__WHAT IS EXPECTED__
Each line of the material below must be transcribed exactly.

__INPUT DATA__
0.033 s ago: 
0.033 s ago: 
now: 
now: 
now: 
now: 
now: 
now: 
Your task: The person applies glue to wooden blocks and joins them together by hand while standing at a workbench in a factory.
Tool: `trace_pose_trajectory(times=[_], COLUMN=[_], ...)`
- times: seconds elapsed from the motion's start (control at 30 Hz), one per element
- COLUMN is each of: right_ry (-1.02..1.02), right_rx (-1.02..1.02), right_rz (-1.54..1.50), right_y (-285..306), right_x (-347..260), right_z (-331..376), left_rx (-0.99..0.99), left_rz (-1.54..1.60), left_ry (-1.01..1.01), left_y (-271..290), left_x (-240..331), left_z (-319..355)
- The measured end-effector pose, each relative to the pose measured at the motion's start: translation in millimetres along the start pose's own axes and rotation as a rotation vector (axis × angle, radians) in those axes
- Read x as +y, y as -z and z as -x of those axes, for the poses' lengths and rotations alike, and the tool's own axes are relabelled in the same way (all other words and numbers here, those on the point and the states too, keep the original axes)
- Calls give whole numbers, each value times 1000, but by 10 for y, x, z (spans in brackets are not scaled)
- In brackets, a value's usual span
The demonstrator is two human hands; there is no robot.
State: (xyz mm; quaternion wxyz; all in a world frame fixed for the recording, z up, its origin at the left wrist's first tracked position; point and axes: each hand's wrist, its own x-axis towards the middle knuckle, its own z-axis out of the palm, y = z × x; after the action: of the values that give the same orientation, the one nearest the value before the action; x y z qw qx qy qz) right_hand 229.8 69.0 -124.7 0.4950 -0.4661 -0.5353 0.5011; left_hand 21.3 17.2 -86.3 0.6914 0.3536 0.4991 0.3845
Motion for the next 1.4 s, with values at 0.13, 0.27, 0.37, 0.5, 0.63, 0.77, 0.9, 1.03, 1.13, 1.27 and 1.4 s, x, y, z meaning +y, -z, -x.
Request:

__YOUR RESPONSE__
0.033 s ago: 
0.033 s ago: 
now: 
now: 
now: 
now: 
now: 
now: 
Your task: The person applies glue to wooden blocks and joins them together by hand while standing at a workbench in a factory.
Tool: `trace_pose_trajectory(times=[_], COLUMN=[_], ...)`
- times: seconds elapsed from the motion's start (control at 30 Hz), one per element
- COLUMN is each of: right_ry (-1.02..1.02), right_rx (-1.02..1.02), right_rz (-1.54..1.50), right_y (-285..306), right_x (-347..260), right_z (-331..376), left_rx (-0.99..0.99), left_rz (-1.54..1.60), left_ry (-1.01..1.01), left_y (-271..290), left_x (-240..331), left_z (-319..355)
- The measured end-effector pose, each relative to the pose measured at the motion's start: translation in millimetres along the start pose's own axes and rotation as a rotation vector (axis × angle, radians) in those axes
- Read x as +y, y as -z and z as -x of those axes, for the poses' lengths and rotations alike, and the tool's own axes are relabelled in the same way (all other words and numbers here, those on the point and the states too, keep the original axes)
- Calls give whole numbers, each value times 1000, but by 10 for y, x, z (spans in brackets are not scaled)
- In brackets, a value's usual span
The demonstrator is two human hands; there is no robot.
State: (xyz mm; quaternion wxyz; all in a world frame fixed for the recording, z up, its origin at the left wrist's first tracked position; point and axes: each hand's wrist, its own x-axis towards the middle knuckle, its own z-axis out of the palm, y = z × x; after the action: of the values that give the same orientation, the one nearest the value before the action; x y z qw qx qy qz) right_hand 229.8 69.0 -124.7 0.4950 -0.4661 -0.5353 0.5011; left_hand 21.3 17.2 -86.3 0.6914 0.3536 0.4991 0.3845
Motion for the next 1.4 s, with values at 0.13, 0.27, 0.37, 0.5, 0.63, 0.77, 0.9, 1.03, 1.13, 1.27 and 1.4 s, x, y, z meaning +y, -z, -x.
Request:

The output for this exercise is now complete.